Henri Matisse was a leader of the French Fauves, who advocated the complete liberation of color from natural appearances and the reduction of formal elements to absolute essentials. In Tulips (see p. 8), a vase of flowers floats mysteriously against fields of thinly applied turquoise, aqua, and lavender. While the colorful tulips express a joyful sentiment, the vase rests precariously on a planar shape, perhaps a tabletop. “The uncertainty of the vase’s position as it extends over the edge,” Robinson says, “and whether the tabletop continues to the right through a plane of transparent color, together with the strange black rectangle in the background, inserts a contravening feeling of disquiet and visual tension into the time-honored genre of still-life painting.”
Camille Pissarro’s impressive view of a bustling fish market belongs to a series of paintings that the artist made during the summer of 1902 depicting the harbors of Dieppe. Borrowing from the Impressionist method of portraying a modern city from a high vantage point, he enlivened the scene with rich, vibrant colors applied with energetic, broken brushstrokes.

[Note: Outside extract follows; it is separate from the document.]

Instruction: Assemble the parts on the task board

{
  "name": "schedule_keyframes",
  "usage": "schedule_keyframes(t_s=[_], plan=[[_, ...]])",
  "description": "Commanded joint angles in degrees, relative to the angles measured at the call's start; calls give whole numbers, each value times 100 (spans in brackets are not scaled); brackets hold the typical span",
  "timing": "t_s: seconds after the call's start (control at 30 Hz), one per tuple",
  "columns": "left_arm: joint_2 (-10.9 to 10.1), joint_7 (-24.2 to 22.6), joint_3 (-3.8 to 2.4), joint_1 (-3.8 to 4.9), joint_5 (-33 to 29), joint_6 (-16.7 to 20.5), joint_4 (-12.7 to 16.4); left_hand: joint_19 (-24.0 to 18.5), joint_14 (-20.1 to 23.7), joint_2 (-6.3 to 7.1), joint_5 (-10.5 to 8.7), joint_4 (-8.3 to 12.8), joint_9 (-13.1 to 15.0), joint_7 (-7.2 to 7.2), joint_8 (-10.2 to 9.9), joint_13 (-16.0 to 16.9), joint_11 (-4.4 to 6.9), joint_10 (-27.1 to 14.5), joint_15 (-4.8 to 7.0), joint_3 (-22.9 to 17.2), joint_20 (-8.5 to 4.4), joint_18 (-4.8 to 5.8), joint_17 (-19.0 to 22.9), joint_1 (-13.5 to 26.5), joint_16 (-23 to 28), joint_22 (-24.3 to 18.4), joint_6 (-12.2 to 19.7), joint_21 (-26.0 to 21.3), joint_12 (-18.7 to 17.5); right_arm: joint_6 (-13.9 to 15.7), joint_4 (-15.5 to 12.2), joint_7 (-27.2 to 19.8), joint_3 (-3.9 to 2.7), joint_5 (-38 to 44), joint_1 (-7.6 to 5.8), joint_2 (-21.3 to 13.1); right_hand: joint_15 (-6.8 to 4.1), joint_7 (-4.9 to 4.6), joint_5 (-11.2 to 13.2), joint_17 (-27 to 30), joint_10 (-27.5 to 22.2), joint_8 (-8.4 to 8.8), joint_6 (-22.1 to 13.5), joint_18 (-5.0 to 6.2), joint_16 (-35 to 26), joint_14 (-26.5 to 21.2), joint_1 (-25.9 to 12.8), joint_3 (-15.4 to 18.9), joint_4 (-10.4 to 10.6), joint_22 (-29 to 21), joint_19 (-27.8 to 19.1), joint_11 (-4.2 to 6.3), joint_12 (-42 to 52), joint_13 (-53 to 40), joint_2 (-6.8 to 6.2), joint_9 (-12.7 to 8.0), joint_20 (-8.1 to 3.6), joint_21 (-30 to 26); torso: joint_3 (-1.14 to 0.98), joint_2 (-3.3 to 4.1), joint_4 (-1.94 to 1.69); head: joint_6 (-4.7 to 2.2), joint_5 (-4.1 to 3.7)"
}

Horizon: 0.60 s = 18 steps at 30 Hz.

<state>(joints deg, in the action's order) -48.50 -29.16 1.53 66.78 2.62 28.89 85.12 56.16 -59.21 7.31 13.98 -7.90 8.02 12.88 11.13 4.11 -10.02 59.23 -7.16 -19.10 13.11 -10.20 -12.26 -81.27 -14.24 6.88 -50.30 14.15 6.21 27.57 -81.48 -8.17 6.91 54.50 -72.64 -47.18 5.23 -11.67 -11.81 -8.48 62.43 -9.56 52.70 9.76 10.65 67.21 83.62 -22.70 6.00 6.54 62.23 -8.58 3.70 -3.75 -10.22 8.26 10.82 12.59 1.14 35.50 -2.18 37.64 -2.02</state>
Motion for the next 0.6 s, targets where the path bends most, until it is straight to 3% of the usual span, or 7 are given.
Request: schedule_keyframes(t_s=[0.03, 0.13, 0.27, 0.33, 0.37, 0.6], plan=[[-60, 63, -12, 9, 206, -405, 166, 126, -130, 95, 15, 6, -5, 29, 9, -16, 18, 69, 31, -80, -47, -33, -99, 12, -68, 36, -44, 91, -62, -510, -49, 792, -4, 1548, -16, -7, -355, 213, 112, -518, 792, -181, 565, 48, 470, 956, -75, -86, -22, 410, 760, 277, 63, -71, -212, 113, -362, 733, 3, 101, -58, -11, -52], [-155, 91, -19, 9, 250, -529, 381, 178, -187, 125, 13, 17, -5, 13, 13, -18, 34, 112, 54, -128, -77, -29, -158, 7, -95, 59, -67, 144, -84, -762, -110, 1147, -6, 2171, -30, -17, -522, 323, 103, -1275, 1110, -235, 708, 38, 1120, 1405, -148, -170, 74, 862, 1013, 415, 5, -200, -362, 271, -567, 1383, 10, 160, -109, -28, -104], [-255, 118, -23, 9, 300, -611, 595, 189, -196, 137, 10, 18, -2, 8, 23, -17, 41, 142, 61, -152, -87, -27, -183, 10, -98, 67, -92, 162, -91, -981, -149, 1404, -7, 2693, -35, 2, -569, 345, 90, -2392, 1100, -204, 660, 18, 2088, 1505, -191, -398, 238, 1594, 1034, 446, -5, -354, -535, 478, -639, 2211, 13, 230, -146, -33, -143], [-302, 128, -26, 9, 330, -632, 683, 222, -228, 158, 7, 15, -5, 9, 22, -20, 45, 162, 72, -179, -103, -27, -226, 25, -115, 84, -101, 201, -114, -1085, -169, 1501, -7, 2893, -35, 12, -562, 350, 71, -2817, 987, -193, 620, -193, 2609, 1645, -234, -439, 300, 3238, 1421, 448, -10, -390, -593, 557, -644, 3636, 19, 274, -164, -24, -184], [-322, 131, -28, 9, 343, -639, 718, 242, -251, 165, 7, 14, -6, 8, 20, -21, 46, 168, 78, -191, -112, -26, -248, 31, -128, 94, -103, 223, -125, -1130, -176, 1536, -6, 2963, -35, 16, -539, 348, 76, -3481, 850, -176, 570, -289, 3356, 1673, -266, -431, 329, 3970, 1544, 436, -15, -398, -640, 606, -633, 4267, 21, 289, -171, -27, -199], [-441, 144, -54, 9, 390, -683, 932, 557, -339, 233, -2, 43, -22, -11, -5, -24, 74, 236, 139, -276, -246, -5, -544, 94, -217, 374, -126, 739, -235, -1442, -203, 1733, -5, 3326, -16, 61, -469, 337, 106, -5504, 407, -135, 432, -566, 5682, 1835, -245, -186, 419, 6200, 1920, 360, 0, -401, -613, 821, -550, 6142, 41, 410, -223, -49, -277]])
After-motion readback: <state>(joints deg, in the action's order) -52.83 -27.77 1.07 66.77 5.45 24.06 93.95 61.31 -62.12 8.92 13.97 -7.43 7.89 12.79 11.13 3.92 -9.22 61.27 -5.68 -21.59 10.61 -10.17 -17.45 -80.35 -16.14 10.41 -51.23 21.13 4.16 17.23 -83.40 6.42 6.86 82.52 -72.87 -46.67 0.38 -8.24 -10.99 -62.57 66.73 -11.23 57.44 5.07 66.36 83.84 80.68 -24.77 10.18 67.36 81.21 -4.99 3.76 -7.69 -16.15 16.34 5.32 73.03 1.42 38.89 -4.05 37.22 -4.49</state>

Ever concerned with the fleeting effects of atmosphere, Pissarro painted the interpenetration of clouds, steam, and industrial smoke that filled the sky. Prior to this acquisition, the CMA had two paintings by Pissarro, both from the 1870s. This painting enriches the museum’s Impressionist collection by adding a cityscape and a later work by one of the movement’s most important artists.
Joan Mitchell’s Gouise, 1967 Among the many gems in the Keithley gift is Joan Mitchell’s Gouise, an abstract painting teeming with energetic brushwork in vibrant color. Its composition features a dense web of swirling shapes, lush curls, and cascading, tendril-like drips. These organic forms, coupled with their coloration, prompt us to rightly infer that the painting was inspired by landscape.
Mitchell was a 20th-century American painter who forged a successful path through the overwhelmingly male-dominated art world of her era. She moved to New York City during the late 1940s and joined a cutting-edge group of artists who used abstraction to communicate strong emotions. By the late 1950s, Mitchell relocated to France, where she lived the rest of her life. After first residing in Paris, in 1967 she bought a two-acre country estate in a small town overlooking the Seine River. Perhaps one selling point was its gardener’s cottage that had once been home to the great Impressionist painter Claude Monet. Ultimately, the French countryside rejuvenated both her spirits and art.
Like someone who suddenly adopts a new religion, Mitchell embraced the rural scenery with a rapturous fervor. Created during this transformative year, our new painting is named after a quaint village in central France whose population has numbered fewer than 300 people throughout its long history. Mitchell had paid a summertime visit to Gouise, and this work is based on the fresh recollection of her time there.
The painting stands more than six feet tall, and there is a sense of envelopment when we stand close to it, our field of vision filled by a dazzle of highly saturated reds, ochres, blues, and greens. Texture also plays an important role in experiencing the canvas. Because of Mitchell’s highly charged paint application, many forms seem to burst from the painting’s surface. Throughout every aspect of Gouise, we can experience the artist’s passionate responses to nature that she so powerfully filtered through memory and sensation.